May 15, 2018

Split This Rock, Part 6 — Saturday: Book Fair & Panel, April 21


When I arrived back at the National Housing Center Atrium this morning the Split This Rock Social Change Book Fair was in progress, 20 plus small presses were tabling. The last thing I need is more (unread) books on my coffee table, night stand, the table next to my reading chair, my dresser, you get the point. But as Oscar Wilde famously said, “The only way to get rid of temptation is to give in to it” — I picked up a couple of free-bees, bought an edgy zine from Melanationzine.com, &  books by Dan Vera & Sister Sonia from the Busboys & Poets store. Saw Albany poet Dawn Marar struggling with the same book-addiction demons.

Then I zeroed in on the panel/reading/discussion Poet’s Forum: How Political Engagement Affects the Writing Process, presented in partnership with the Poetry Foundation & Poetry magazine. As I think I already said, I had read received & read the April Poetry magazine with its special Split This Rock section before coming to the Festival & was looking forward to hearing the poets read their work & to listening to them talk about it. The panel, held at the Charles Sumner School Museum & Archives Memorial Hall, was moderated by the ever-present (& ever-lovely) Sarah Browning & by Lindsay Garbutt from Poetry magazine.
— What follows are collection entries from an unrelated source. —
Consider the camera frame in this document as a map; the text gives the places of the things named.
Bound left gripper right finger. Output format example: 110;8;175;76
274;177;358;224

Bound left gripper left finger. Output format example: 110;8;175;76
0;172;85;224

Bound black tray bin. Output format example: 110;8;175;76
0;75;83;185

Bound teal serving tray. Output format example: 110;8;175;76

Some of the poets I had already heard read & some I would see & hear again — it was like a gathering of the tribe, including the audience in that term.


Sherwin Bitsui read the selections from Dissolve that were printed in Poetry, rich images glistening from the natural world with “Scalp blood” & “pierced cloud” “crackling in the past tense.”
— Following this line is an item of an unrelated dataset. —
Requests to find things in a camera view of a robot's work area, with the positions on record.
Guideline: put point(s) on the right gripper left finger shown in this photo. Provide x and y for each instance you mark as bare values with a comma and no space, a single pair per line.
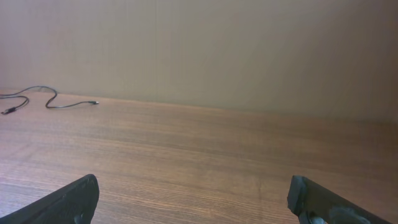
74,203

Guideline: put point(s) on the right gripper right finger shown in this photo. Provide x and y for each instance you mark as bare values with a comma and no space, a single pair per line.
312,204
Sharon Olds read the very NYC “Poem Which Talks Back to Itself” (for Etan Paltz), & “How It Felt” looking back to being 12 years old, both from Poetry.
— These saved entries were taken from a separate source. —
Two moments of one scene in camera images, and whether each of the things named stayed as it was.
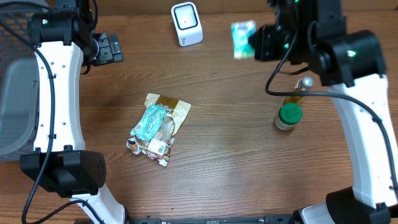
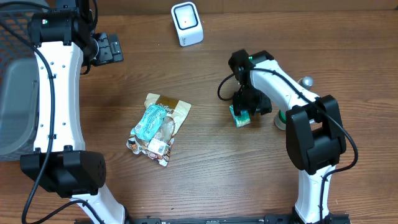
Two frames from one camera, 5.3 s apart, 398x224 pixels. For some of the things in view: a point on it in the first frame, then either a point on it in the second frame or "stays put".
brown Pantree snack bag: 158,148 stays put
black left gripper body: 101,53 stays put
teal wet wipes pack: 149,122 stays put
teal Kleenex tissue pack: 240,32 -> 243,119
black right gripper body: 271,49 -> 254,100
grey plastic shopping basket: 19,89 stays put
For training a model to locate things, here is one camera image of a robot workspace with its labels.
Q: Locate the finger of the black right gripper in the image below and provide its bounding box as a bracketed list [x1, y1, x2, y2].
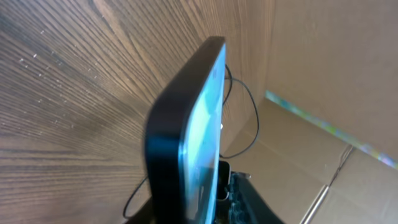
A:
[228, 172, 284, 224]

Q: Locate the black charging cable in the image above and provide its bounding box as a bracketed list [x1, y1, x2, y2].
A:
[122, 63, 260, 219]

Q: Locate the blue Galaxy S24+ smartphone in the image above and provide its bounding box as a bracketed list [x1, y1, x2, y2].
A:
[144, 36, 226, 224]
Paul Tran was certainly the most colorfully dressed, in a bright red dress with black lace trim; they read from Poetry the poem “Scientific Method,” written in the voice of a laboratory monkey.


I remember Sister Sonia Sanchez in a red beret starting off the 1st Split This Rock reading from a table top at Busboys & Poets, & 10 years later her energy was just as inspiring, reading her “Haiku & Tanka for Harriet Tubman” from the April Poetry, using the printed text like chord changes for a jazz tune, repeating lines, titles, singing, clicking & popping — when I grow up I want to read like her.

What followed was a lively back & forth with the panelists, moderated by Lindsay Garbutt, Associate Editor of Poetry, who asked about the politics in the poems coming in to the family thru the mothers. Paul talked about using English as a weapon. Sister Sonia commented that she never knew her mother, that she was raised by her grandmother in Alabama.

Sarah remarked that History is very recent. Sister Sonia said people do change, as time goes on, we do move forward.

Sharon talked about learning about rhythm & dance from inside the mother.

I was most comforted by Sister Sonia’s reply to a question from the audience about struggling to write, that we’re always writing, it’s just not always on paper (I often talk about my writing process being one of composting, or percolating, until the words burst forth on the page).

I was struck by the serious tone of the conversation, but a tone different from the discussion of academics & the vaunting of the role of the “Poet,” here the seriousness was about the issues & the work before us, so very Split This Rock.